= EXERCISE DETAILS =
Pull out every line with the word "positions" from the entries below.

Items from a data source
▶

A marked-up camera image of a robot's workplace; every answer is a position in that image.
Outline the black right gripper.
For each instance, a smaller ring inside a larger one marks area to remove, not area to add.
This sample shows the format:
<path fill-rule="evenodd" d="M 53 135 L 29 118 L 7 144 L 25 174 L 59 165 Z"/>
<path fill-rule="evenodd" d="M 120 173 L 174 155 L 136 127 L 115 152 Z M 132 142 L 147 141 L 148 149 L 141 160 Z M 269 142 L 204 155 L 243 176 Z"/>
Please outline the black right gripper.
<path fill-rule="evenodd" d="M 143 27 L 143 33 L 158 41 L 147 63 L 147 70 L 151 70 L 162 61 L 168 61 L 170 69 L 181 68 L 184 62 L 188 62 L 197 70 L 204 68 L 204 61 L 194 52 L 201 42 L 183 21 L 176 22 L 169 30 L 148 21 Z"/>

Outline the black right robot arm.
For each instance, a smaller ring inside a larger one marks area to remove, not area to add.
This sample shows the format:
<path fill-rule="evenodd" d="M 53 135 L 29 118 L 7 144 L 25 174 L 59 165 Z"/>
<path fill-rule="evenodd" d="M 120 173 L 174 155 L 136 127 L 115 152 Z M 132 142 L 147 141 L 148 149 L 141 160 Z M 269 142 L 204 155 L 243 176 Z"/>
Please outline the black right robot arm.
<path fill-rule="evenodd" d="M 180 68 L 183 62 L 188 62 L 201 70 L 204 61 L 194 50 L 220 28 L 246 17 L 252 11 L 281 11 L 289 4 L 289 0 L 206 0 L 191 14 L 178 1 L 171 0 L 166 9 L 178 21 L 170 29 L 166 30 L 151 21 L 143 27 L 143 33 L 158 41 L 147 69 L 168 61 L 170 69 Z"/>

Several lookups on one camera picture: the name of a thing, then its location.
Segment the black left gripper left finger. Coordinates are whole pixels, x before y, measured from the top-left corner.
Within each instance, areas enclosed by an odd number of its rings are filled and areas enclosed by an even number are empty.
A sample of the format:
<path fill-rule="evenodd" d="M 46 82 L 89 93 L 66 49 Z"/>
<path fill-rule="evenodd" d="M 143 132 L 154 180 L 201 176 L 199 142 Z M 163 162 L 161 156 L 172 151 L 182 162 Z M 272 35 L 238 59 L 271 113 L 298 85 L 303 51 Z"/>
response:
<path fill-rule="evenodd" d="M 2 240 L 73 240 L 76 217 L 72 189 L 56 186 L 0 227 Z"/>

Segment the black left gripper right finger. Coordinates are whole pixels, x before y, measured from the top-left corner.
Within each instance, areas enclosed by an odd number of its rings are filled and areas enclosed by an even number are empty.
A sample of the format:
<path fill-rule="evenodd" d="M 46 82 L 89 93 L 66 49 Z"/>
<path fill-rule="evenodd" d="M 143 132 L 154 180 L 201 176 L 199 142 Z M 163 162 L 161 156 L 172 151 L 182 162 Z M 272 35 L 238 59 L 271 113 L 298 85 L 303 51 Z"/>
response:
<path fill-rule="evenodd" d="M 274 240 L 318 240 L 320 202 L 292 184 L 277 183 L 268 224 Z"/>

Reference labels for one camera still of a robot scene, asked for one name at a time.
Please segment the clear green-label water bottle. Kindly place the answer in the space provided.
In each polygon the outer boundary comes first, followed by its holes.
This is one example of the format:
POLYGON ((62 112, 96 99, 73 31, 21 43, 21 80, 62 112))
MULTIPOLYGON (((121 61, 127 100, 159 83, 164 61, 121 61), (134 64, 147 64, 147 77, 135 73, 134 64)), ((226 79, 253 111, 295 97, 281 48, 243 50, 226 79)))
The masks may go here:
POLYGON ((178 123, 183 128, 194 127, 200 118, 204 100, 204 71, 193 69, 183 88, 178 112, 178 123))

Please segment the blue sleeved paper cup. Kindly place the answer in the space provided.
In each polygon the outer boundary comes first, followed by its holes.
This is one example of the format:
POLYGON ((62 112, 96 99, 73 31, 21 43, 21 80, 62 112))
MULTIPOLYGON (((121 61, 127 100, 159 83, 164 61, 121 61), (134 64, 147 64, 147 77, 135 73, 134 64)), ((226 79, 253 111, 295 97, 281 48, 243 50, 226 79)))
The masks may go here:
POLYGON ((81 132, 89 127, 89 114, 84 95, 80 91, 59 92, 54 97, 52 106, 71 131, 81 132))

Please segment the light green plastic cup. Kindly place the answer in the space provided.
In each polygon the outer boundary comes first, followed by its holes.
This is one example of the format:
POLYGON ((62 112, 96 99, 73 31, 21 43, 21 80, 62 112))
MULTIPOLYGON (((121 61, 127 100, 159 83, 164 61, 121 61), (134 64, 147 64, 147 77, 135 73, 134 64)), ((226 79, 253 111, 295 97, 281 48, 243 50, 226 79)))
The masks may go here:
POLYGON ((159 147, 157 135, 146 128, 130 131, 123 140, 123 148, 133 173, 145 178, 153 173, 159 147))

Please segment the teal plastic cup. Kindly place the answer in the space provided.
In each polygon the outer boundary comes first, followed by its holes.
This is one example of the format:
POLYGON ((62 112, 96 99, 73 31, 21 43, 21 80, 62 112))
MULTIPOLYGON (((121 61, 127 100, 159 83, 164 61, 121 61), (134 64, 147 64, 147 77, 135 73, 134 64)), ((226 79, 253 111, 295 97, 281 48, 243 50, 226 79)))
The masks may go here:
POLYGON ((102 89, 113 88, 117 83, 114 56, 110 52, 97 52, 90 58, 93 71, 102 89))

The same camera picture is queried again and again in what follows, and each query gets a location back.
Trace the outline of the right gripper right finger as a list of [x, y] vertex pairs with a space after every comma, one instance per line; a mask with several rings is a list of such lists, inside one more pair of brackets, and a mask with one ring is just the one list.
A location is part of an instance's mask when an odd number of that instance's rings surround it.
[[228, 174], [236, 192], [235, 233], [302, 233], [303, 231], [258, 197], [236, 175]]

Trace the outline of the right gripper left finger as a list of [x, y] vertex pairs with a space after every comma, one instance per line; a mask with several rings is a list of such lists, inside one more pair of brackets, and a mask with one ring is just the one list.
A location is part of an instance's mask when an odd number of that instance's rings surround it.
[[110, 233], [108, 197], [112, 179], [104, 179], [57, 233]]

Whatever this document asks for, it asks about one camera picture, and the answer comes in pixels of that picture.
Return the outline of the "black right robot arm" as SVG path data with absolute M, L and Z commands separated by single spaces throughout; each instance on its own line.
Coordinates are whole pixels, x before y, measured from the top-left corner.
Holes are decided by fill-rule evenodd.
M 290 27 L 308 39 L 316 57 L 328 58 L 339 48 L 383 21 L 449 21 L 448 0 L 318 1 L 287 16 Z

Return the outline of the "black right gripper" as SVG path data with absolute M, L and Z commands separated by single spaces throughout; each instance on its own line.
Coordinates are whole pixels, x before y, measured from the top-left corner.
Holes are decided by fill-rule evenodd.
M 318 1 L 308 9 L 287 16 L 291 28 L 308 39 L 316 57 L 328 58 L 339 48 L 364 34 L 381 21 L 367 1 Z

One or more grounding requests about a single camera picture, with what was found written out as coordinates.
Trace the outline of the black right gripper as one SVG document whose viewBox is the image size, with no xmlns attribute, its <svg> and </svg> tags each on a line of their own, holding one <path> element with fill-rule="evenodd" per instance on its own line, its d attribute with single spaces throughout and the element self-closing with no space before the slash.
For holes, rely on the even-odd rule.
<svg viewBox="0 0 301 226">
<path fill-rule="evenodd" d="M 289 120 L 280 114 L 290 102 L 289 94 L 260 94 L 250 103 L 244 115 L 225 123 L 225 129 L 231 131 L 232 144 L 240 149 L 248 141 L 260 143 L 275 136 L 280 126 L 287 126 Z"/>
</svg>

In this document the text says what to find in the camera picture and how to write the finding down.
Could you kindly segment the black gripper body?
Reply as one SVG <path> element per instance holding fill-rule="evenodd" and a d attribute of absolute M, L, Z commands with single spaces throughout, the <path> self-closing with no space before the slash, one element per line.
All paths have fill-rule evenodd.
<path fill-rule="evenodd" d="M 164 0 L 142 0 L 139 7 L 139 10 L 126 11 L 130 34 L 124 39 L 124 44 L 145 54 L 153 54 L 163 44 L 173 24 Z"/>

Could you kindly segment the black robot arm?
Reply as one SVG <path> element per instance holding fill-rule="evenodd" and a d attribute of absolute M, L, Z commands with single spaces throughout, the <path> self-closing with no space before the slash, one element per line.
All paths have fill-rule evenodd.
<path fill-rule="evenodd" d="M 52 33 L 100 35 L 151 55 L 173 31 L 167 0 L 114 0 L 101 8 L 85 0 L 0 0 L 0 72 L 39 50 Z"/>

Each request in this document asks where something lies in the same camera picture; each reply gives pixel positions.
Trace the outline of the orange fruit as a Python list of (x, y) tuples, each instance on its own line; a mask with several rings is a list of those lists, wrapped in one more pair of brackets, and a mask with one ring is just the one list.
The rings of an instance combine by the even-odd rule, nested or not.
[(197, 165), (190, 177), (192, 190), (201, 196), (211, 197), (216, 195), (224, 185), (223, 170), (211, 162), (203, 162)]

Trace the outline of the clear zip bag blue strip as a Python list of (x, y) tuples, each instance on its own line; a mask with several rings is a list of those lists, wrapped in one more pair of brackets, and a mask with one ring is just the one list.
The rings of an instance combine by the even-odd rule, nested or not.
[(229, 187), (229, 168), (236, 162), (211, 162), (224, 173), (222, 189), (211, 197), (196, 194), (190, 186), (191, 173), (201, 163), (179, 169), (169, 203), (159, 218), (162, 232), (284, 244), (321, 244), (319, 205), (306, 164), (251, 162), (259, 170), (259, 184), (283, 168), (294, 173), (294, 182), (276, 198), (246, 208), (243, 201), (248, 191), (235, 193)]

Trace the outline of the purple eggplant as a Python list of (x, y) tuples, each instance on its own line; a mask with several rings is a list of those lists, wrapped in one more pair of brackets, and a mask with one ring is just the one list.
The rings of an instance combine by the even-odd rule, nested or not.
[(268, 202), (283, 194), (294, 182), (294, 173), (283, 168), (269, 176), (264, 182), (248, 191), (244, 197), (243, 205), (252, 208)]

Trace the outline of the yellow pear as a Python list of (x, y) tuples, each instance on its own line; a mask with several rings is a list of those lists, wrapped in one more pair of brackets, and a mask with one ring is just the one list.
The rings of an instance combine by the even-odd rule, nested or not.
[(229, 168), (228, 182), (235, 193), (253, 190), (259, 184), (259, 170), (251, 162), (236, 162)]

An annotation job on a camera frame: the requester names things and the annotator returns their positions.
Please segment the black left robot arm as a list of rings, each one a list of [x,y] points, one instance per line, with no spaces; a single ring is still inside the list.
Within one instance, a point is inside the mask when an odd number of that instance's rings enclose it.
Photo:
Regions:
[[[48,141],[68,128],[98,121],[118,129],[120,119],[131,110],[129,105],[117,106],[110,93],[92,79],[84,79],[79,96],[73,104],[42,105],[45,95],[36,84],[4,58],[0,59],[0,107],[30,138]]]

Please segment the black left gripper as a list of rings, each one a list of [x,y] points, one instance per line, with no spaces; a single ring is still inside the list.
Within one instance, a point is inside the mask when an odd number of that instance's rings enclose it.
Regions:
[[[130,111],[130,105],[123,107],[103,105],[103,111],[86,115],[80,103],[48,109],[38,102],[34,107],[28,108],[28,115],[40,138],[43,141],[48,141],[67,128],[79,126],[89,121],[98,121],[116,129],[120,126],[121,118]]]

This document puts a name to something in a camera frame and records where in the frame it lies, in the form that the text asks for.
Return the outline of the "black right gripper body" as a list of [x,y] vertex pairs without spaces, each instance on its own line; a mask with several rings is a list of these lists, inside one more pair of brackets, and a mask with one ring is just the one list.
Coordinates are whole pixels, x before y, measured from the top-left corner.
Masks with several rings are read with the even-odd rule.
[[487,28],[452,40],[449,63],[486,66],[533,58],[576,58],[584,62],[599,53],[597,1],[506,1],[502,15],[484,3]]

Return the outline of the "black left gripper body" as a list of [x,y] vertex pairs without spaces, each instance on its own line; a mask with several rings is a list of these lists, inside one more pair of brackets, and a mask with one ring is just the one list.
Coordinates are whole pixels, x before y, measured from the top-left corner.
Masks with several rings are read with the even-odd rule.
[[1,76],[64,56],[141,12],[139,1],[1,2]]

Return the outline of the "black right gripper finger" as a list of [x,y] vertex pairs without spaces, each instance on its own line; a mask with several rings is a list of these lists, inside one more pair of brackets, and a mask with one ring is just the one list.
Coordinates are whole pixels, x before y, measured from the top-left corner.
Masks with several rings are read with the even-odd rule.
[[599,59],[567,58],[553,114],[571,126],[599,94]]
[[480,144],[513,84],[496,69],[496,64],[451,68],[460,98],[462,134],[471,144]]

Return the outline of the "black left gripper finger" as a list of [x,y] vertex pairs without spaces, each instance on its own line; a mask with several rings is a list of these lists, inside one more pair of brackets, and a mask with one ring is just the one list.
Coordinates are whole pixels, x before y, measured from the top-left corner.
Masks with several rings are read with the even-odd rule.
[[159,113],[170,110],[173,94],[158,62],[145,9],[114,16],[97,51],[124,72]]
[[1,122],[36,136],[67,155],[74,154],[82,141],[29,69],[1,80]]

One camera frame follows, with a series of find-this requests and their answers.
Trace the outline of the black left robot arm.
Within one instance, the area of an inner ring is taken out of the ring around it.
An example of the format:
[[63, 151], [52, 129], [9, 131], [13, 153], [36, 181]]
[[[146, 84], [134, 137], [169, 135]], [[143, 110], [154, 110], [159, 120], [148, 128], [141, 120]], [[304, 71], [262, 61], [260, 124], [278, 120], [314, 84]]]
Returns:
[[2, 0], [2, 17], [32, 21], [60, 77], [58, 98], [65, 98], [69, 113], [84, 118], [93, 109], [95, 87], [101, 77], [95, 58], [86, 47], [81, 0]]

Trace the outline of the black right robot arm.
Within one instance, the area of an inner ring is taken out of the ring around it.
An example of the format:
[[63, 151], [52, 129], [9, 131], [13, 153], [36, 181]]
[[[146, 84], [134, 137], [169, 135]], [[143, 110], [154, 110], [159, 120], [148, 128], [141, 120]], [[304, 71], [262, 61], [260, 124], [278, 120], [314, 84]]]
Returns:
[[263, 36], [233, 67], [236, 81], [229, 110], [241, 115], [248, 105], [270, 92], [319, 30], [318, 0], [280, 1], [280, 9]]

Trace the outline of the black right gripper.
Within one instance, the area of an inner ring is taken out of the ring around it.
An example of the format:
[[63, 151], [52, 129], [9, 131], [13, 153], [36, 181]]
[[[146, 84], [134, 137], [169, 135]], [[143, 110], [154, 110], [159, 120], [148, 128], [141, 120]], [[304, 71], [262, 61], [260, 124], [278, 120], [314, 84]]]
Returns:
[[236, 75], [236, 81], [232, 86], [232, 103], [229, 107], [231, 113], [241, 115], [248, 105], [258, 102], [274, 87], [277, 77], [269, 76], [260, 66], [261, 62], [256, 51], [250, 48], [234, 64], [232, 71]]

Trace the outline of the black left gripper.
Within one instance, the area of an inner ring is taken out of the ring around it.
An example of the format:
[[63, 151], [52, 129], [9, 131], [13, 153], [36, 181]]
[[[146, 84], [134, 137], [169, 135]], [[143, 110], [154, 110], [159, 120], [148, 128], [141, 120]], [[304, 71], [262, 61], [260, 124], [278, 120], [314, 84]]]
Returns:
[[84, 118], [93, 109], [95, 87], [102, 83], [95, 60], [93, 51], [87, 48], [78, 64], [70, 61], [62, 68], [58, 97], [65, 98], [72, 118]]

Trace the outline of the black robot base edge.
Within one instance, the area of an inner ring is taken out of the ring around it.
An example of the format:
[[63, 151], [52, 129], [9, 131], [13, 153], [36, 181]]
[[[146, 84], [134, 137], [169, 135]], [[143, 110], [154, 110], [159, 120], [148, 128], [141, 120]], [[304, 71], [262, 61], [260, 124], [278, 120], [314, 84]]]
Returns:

◀

= ANSWER SECTION =
Each request in this document asks where something lies in the same camera picture; each reply gives pixel positions.
An annotation job on a camera frame: the requester names things and the annotator returns their positions.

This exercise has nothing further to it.